We have been consuming milk every day as a part of our staple diet. But have we ever taken a second off to find when it became a part of our day to day meal???
A new analysis of Neolithic farmers’ dental plaque suggests that milk has been in humans’ diets for a millennia.
As researchers of England’s University of York report in the journal Archaeological and Anthropological Sciences, traces of beta lactoglobulin, a protein present in cow, sheep and goat milk entombed in the mineralized dental plaque of seven individuals who lived in the Neolithic period around 6,000 years ago. This is the earliest direct evidence of milk consumption found to date.
The ancient human remains tested in the study were taken from three different Neolithic sites. Individuals from all three sites showed the presence of milk proteins from cows, sheep, or goats, suggesting people were exploiting multiple species for dairy products.
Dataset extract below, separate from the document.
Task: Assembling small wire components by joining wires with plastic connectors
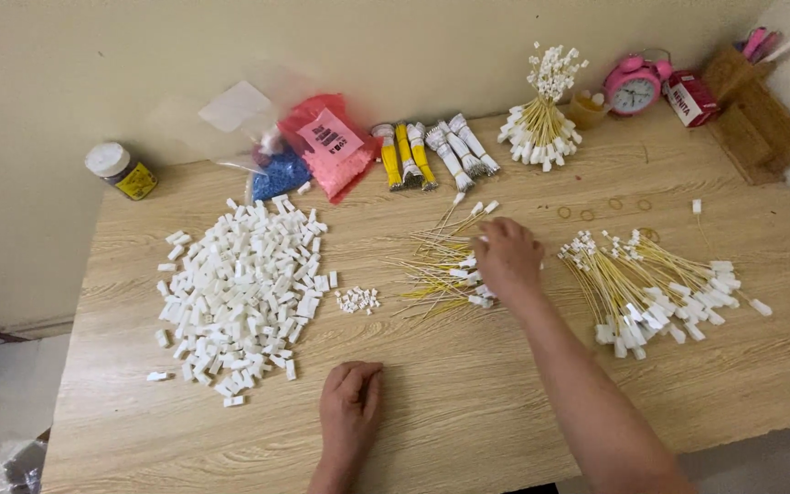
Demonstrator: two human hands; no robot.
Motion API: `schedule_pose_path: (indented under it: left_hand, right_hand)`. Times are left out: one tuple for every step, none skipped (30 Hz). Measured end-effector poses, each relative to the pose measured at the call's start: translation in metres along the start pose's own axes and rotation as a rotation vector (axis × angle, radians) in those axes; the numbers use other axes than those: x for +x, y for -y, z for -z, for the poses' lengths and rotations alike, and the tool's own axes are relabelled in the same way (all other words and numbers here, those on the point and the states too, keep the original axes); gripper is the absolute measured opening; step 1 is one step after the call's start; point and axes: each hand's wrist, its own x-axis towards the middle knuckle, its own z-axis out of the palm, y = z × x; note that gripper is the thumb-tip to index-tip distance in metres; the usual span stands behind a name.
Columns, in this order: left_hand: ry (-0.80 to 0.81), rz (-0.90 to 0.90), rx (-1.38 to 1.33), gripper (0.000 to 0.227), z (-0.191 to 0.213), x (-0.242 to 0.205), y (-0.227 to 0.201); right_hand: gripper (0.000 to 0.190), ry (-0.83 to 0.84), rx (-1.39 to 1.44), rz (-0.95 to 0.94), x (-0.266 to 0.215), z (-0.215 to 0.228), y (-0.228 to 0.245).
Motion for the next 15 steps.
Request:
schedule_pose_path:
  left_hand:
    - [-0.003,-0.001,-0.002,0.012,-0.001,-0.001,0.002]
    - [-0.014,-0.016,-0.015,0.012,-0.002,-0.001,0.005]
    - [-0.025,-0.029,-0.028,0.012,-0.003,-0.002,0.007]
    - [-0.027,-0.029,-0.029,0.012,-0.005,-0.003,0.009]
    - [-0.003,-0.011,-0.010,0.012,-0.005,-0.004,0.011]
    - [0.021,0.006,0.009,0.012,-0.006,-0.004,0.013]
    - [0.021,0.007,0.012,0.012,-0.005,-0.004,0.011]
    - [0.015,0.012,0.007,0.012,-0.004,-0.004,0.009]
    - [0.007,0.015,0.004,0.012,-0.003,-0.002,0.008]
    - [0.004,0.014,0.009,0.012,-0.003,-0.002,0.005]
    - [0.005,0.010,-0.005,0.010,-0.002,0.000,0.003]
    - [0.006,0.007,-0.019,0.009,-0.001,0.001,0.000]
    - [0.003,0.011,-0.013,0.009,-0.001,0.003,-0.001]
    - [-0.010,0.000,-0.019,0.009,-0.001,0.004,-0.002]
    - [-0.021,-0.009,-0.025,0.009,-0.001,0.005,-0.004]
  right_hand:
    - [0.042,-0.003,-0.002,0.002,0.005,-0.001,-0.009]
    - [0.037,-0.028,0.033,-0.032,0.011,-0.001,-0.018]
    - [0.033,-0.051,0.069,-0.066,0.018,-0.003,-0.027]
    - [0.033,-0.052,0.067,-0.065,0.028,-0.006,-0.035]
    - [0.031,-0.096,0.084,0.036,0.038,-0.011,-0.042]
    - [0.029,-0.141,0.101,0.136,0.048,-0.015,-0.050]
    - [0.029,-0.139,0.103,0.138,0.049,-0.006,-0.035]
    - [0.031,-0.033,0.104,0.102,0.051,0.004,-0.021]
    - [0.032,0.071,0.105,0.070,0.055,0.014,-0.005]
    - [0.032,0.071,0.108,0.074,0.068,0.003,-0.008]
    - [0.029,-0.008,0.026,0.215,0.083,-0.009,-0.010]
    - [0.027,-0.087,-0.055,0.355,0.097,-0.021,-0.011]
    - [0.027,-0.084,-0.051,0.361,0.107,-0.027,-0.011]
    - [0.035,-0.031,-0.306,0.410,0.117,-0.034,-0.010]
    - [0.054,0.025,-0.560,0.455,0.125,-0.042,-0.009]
The discovery of milk proteins is particularly interesting as recent genetic studies suggest that people who lived at this time did not have the ability to digest the lactose in milk. To get around this, the ancient farmers may have been drinking just small amounts of milk or processing it into other foodstuffs such as cheese which removes most of the lactose.
The researchers say ‘Lactase persistence’, which allows for the continued consumption of milk into adulthood, is the result of a genetic mutation in a section of DNA that controls the activity of the lactase gene. However, the mechanisms behind how and when humans evolved this ability remains a mystery.